Star Schema: Organizing the Story

To understand how measures and dimensions connect, it helps to picture a star schema:

  • The fact table sits at the center (e.g., Sales Fact).
  • Around it, dimension tables provide descriptive detail (e.g., Customer, Product, Date).
  • Lines connect facts to dimensions, forming a star.

A snowflake schema is a more normalized variant, where dimensions themselves branch into sub-tables.

A star schema.

MetaKarta uses these concepts virtually. Instead of forcing you to physically remodel data, you can overlay a logical star schema on your existing tables.

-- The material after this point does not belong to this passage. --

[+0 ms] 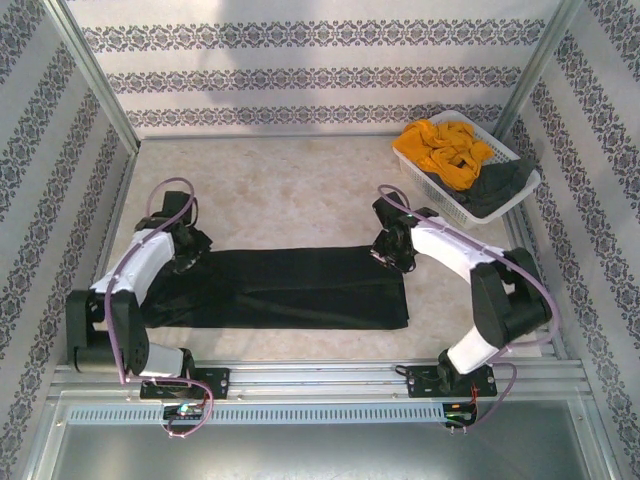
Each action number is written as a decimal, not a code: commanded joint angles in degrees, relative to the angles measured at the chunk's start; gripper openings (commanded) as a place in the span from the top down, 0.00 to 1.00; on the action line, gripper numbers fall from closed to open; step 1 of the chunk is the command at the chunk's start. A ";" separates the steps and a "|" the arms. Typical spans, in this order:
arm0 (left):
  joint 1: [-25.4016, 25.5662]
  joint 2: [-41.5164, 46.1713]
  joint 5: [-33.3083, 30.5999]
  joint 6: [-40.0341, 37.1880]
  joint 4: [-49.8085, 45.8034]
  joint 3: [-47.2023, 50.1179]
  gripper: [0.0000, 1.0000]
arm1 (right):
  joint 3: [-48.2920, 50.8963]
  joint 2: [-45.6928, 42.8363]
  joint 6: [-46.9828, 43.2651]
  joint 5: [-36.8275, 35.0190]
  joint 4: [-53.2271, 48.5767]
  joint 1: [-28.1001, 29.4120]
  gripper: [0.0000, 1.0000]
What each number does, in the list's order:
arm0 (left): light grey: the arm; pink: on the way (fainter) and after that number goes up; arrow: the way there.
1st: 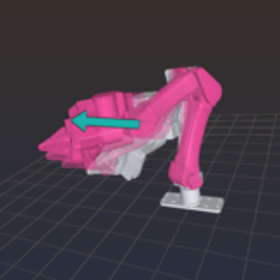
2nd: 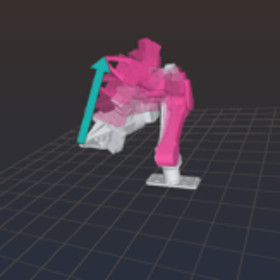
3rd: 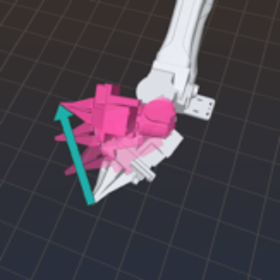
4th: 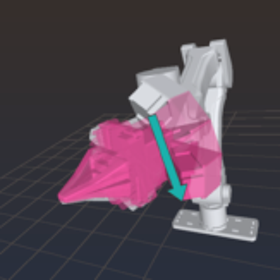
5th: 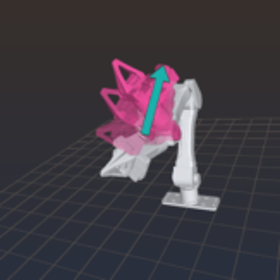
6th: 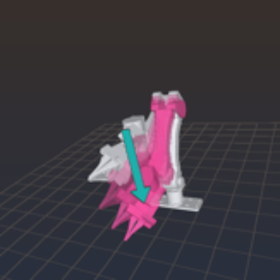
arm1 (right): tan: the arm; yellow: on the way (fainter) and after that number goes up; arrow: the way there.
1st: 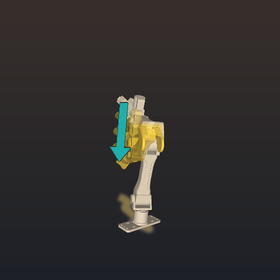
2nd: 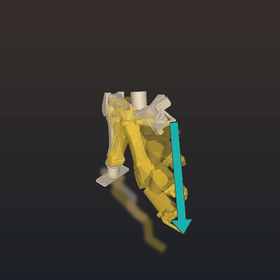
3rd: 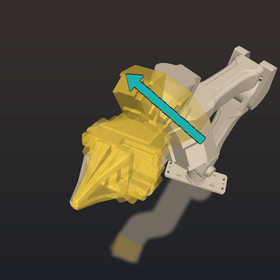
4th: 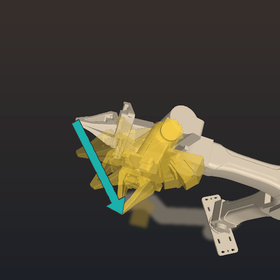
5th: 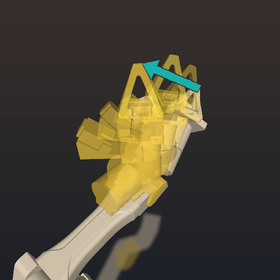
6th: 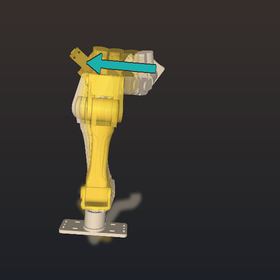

This flexibility enables you to adapt to different warehouses without needing to restructure the data.


MetaKarta Semantic Language (MSL)

To capture all these ideas in a structured, reusable way, MetaKarta provides the MetaKarta Semantic Language (MSL).

  • YAML-based: Easy to read and version-control.
  • Git-integrated: Models live alongside code for collaboration and history.
  • Composable: Each object (table, measure, dimension, hierarchy) is defined separately but fits into the larger model.
  • Deployable: Models can be pushed to warehouses and BI tools, ensuring consistency across the stack.

With MSL, data engineers define it once, and every BI user benefits from a consistent semantic layer.